En el Alcázar de San Juan se erigen las figuras de cuatro molinos coronando el Cerro de San Antón. Llevan por nombre los sugerentes Rocinante, Barataria (en éste se encuentra el Centro de Interpretación del Paisaje Manchego), Fierabrás y Barcelona.

Mota del Cuervo (Cuenca)

Finalizamos nuestra ruta en tierras de Cuenca, en el denominado Balcón de La Mancha. Allí, en el paraje denominado La Sierra, nos encontramos otra serie de gigantes desde los que se divisa el paisaje manchego en todo su esplendor. De los siete molinos en pie, solo uno, El Zurdo, es auténtico (además de ser verdaderamente original: se llama así porque mueve sus aspas hacia la izquierda). El resto, El Cervantes, El Piqueras, El Gigante, El Goethe, El Irak y El Franz Grillparzer, no lograron sobrevivir a los avatares del tiempo y fueron reconstruidos sobre sus cimientos en la segunda mitad del pasado siglo XX.

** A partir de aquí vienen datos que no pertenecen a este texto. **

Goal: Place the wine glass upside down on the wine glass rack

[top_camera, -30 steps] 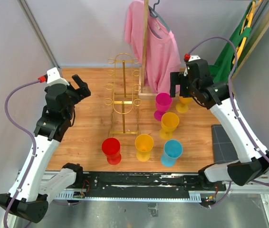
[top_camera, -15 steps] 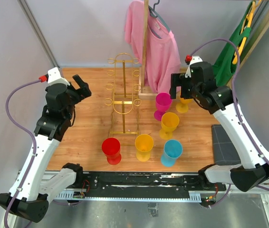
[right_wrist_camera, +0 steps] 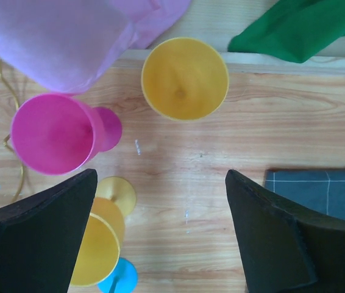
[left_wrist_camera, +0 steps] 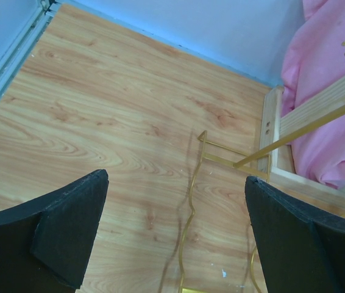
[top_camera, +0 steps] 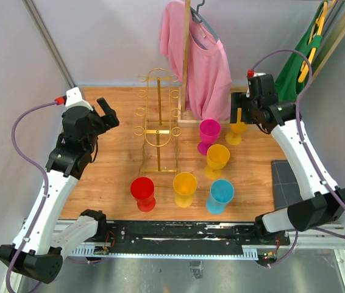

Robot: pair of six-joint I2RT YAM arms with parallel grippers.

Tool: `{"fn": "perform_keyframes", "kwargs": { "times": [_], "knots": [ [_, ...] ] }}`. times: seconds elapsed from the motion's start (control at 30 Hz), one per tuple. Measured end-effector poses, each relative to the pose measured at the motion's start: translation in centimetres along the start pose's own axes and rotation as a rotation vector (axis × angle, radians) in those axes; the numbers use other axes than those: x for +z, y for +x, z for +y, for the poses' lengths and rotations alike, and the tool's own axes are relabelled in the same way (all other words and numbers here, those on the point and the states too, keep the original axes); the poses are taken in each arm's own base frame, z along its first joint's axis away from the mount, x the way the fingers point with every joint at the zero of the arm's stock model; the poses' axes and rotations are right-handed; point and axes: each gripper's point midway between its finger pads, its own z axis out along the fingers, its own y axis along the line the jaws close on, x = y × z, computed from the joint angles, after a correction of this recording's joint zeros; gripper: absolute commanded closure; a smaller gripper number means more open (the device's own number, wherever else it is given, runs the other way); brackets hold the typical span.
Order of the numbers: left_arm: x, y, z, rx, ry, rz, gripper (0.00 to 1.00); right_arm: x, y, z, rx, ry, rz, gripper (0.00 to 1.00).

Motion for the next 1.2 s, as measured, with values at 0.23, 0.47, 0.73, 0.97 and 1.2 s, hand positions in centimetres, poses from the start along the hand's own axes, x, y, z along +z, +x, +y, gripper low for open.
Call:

Los otros gigantes de viento

Lo que poco podía imaginar Cervantes es que los molinos de viento cambiaran de aspecto y de oficio con el paso del tiempo. Por cambiar, han cambiado hasta de nombre: ahora se llaman aerogeneradores. Aunque estos, como los otros, también son Marca España y verdaderos gigantes, llegando a alcanzar los 100 metros de altura para desempeñar mejor su nueva función: ya no se dedican a moler trigo, sino a generar energía.

Un método de generación energética del que España fue pionera y que hoy día supone que el nuestro sea el quinto país del mundo por potencia eólica instalada (22.988 MW), tras China, Estados Unidos, Alemania e India. En 2015 fue la tercera fuente de generación de energía en nuestro país, generando más de 47.700 GWh, lo que supuso cubrir una demanda eléctrica del 19,4%.

Como en tiempos de Don Quijote, Castilla-La Mancha sigue siendo tierra de acogida para estos gigantes, ya que es la segunda comunidad de toda España con más potencia instalada (3.806,54 MW), sólo superada por la vecina Castilla y León.